Car recycling cartel exposed, NGOs demand accountability and transparency

The European Commission has fined car manufacturers and industry association €458 million for operating a recycling cartel. The case reveals urgent gaps in transparency, accountability, and fairness in end-of-life vehicle management, says the European Environmental Bureau (EEB).

As EU legislators work to revise the regulation on vehicle design and end-of-life management, campaigners calls for ambitious rules to hold producers accountable and ensure transparency.

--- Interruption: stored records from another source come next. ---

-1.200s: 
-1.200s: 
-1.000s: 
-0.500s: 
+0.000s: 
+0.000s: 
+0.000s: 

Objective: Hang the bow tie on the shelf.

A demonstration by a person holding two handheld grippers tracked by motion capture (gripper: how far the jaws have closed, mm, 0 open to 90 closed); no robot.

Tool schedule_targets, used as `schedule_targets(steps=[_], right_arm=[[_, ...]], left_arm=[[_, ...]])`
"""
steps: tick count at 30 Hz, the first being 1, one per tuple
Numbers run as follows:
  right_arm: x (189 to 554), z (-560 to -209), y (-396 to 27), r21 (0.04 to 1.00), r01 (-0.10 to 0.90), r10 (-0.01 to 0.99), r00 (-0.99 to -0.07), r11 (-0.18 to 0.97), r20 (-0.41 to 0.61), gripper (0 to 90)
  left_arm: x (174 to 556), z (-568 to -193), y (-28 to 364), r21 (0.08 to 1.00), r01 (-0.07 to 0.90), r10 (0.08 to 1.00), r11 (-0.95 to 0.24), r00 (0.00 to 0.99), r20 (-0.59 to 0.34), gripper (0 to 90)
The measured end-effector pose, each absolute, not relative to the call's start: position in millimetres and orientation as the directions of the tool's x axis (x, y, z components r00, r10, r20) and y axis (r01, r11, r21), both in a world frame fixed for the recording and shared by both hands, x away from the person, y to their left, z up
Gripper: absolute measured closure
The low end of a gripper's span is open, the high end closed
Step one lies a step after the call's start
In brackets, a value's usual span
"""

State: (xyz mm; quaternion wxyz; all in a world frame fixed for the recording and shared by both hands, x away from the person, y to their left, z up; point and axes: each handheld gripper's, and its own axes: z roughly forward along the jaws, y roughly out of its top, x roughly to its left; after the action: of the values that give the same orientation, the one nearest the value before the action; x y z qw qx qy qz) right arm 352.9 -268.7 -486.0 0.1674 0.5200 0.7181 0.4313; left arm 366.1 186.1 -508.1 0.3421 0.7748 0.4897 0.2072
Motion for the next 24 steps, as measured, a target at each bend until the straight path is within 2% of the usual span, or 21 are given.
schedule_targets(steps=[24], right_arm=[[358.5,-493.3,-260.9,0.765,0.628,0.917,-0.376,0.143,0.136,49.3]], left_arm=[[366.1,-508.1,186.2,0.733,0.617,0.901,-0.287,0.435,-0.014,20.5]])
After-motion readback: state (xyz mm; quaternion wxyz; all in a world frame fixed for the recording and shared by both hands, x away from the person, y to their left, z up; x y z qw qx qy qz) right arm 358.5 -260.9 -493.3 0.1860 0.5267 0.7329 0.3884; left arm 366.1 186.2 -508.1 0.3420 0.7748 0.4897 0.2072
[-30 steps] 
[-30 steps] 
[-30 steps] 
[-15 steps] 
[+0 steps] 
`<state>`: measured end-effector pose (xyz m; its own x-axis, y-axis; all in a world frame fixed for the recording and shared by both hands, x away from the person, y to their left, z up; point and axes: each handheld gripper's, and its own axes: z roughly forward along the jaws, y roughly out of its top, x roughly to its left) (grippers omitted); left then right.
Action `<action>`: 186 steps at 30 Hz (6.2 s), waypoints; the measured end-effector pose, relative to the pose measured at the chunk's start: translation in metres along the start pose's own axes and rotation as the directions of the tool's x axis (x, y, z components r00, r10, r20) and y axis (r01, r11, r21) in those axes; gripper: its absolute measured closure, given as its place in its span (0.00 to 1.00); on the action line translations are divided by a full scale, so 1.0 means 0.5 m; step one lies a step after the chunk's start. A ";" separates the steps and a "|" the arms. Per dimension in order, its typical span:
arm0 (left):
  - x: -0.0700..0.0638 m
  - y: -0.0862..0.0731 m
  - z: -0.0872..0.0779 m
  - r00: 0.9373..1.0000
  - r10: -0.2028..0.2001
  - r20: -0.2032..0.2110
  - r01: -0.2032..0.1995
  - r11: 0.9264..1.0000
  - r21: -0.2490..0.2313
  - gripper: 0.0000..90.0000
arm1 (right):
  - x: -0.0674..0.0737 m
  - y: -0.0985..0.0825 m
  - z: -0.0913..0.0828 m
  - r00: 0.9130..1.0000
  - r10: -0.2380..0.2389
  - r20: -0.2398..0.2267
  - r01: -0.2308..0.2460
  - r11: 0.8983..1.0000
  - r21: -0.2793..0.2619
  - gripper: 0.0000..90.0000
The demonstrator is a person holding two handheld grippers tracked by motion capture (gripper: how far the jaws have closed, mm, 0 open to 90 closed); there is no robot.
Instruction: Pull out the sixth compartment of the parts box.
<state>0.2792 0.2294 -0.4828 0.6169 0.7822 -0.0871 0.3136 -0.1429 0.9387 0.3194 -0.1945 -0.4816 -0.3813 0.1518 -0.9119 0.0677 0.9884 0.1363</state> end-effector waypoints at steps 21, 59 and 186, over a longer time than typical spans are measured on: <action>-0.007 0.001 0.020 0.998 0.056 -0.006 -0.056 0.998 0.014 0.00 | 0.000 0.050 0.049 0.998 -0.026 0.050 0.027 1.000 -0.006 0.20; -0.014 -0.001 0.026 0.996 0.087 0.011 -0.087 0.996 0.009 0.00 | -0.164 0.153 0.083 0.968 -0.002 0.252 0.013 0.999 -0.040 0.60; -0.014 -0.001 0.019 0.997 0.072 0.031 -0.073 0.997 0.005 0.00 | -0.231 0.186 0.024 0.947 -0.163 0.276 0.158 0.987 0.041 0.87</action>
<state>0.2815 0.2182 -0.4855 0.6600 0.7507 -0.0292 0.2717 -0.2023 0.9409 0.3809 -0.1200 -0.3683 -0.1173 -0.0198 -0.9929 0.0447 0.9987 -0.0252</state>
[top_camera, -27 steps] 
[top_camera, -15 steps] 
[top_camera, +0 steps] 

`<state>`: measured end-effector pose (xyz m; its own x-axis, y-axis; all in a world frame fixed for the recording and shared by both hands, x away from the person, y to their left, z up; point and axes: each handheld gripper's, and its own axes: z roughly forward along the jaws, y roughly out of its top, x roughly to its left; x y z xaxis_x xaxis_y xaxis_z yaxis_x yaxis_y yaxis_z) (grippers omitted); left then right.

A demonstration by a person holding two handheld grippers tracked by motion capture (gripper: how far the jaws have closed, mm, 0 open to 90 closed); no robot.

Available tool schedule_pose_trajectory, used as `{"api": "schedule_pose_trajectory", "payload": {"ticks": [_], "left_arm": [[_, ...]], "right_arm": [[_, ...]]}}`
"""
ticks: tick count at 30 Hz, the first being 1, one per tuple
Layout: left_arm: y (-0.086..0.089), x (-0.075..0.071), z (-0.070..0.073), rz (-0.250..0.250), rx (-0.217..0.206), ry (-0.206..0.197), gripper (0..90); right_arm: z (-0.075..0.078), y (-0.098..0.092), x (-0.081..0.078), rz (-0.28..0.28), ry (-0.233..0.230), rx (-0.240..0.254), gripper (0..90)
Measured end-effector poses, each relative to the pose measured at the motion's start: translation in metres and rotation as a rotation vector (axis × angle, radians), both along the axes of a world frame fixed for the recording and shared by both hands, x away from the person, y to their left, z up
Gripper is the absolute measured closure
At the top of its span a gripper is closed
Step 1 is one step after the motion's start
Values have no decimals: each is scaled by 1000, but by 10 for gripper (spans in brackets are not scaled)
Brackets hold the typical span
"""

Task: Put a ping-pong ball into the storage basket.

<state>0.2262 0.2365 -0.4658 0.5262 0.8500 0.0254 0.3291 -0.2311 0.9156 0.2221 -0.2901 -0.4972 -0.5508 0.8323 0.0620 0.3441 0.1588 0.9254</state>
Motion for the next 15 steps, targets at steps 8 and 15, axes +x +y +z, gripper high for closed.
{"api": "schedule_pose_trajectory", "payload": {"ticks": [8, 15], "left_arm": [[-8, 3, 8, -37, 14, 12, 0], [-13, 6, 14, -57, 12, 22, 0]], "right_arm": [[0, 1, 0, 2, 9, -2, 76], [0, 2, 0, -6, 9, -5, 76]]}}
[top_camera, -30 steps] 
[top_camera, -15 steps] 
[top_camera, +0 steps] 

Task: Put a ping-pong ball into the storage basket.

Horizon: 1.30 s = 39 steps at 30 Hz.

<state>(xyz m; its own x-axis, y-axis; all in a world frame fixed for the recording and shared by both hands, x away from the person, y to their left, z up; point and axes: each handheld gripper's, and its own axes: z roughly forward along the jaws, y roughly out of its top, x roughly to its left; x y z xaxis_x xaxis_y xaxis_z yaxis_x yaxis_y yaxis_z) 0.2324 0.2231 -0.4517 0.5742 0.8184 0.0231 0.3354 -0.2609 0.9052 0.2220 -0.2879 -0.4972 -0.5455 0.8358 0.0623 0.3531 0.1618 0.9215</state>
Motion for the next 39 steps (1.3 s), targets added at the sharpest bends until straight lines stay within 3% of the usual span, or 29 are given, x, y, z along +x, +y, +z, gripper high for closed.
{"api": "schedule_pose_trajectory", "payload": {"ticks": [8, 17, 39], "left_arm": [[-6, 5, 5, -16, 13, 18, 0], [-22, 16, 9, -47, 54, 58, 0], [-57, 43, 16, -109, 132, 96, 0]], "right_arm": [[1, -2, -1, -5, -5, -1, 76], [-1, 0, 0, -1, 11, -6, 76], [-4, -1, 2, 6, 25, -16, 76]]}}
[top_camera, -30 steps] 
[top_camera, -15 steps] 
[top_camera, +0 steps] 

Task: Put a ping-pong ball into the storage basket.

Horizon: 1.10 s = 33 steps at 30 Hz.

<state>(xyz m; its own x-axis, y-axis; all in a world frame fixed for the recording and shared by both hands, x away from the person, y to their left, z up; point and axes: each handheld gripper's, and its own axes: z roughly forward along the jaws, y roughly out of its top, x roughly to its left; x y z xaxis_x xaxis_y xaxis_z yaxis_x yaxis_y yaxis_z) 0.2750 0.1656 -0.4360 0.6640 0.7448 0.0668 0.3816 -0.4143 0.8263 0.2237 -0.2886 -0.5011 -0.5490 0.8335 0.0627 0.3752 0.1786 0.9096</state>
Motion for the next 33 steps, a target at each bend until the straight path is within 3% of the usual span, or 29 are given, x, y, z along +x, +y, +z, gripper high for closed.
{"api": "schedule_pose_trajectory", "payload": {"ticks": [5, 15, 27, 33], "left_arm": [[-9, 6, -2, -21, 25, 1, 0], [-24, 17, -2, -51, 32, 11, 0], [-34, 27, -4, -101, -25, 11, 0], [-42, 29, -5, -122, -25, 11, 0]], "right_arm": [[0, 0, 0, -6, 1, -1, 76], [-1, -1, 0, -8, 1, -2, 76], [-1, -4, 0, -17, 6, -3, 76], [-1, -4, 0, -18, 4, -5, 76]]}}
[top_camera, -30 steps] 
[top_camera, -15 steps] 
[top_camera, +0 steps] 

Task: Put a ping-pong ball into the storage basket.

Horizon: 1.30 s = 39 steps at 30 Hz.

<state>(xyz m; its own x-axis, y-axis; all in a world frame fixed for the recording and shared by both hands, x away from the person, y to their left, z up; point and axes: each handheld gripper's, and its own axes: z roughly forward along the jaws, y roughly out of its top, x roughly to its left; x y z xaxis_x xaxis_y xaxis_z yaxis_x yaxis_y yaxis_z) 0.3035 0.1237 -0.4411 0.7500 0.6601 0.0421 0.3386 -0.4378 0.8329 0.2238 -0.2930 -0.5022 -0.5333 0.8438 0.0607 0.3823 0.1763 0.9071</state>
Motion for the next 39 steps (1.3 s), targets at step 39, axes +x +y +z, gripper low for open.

Fynn Hauschke, Policy Officer for Circular Economy and Waste at the EEB, said:

“The Commission’s action highlights the lack of transparency and accountability in end-of-life vehicles management, the power imbalance between multinational car corporations and dismantlers, and the harmful practices of major car producers, which hurt both consumers and small, family-run businesses vital to Europe’s circular economy.

When manufacturers withhold crucial information on vehicle materials and dismantling, they undermine informed consumer choices and prevent dismantlers from working sustainably.

This case underscores the urgent need for a robust, harmonised Extended Producer Responsibility (EPR) system in the revised End-of-Life Vehicles Directive. Producers must bear full responsibility for their vehicles’ environmental and social impacts, from design to dismantling, under the Polluter Pays Principle.

Transparency must also be a cornerstone of the new rules. The proposed Circularity Vehicle Passport could help, but in its current form, it falls short compared to other digital product passports, lacking key data on environmental footprint, hazardous substances, and EPR compliance.

We urge co-legislators to take this as a wake-up call, and adopt ambitious rules for vehicle design and end-of-life management.”